Through this group of works, the exhibition reveals the most innovative aspects and themes of Merz’s research, inserting it within the international contemporary artistic panorama of the last 50 years, through the use of natural and industrial materials, the poetic and evocative deployment of the written word and the dialogue with the surrounding space and architecture.

Mario Merz’s practice developed in Turin from the ’50s onwards. A key figure of Arte Povera, he was one of the very first in Italy to use the installation medium, breaking through the two-dimensional nature of the picture by including neon tubes in his canvases and in everyday objects, such as umbrellas and glasses.

Through his work, he investigates and represents the processes of transformation of nature and human life, using elements from the scientific-mathematical field, such as the spiral and the Fibonacci sequence, and, from 1968, introducing what would remain one of the recurring and most representative motifs of his practice for more than 30 years: the igloo.

These works, visually traceable to primordial habitations, become for the artist the archetype of inhabited places and of the world, as well as a metaphor for the various relationships between interior and exterior, between physical and conceptual space, between individuality and collectivity.

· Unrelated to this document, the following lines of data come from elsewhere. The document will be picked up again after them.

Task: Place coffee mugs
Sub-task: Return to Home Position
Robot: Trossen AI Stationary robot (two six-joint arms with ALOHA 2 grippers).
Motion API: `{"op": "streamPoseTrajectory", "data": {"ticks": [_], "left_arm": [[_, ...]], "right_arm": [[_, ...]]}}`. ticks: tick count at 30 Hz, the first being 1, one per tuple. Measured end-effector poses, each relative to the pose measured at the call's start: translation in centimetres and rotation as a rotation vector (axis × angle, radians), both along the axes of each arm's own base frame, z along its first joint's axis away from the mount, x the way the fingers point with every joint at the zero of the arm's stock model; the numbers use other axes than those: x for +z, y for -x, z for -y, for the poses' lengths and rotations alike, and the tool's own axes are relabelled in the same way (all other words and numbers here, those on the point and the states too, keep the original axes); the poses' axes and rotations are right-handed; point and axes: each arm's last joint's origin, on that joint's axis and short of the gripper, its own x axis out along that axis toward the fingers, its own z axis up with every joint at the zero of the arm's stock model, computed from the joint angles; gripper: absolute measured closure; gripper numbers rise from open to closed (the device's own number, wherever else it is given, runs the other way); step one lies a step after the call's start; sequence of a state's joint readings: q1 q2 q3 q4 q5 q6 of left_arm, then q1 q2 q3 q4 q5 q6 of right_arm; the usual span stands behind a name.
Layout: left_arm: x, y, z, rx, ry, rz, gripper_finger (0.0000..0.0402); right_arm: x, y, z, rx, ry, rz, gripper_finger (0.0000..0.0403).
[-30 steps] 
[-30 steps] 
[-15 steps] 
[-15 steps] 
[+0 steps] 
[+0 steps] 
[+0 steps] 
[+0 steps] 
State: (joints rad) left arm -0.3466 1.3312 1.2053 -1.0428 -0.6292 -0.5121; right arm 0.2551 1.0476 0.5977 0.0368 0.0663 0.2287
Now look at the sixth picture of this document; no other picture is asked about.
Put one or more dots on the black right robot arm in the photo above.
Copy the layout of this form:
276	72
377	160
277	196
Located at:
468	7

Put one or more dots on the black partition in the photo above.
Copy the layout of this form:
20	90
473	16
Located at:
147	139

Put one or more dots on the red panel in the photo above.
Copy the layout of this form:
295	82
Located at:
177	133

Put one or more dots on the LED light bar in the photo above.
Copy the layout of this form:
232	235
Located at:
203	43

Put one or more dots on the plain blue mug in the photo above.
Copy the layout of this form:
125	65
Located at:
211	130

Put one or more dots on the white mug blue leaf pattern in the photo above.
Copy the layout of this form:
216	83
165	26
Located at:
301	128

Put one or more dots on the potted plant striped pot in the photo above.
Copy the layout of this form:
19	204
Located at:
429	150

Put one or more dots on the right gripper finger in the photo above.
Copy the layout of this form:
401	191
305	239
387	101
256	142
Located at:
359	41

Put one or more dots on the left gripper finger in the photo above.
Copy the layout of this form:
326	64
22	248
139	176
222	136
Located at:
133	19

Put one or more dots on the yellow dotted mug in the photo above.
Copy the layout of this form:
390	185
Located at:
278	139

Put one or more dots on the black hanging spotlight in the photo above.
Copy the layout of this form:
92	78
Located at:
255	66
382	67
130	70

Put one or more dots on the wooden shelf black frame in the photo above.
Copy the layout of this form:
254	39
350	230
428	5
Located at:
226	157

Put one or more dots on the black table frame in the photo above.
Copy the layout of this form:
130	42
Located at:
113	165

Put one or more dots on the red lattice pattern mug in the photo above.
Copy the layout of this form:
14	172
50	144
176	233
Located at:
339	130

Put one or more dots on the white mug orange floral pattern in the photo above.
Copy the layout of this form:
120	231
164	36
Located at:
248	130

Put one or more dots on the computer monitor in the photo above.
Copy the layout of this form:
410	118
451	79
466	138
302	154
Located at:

His Igloos are characterized by a metallic structure coated in a great variety of common materials, such as clay, glass, stone, jute, and steel—often leaning or intertwined in an unstable fashion—and by the use of neon elements and wording.

The delicate precariousness of these installations takes on major symbolic importance, sometimes a political one, opening up to the artist’s reflection on contemporary living, as Merz himself states: “the igloo is a home, a temporary shelter. Since I consider that ultimately, today, we live in a very temporary era, for me the sense of the temporary coincides with this name: igloo” (Mario Merz, taken from “In Prima Persona. Pittori e scultori italiani: Mario Merz, Giulio Paolini, Mimmo Spadini, Alighiero Boetti” by Antonia Mulas, broadcast on RAI Tre on 12/25/1984).

The show will be accompanied by a catalogue, published by Mousse Publishing, featuring detailed photographic documentation of the exhibition, as well as contributions from Germano Celant, Pietro Rigolo and Lisa Le Feuvre, and detailed entries on all the works on display.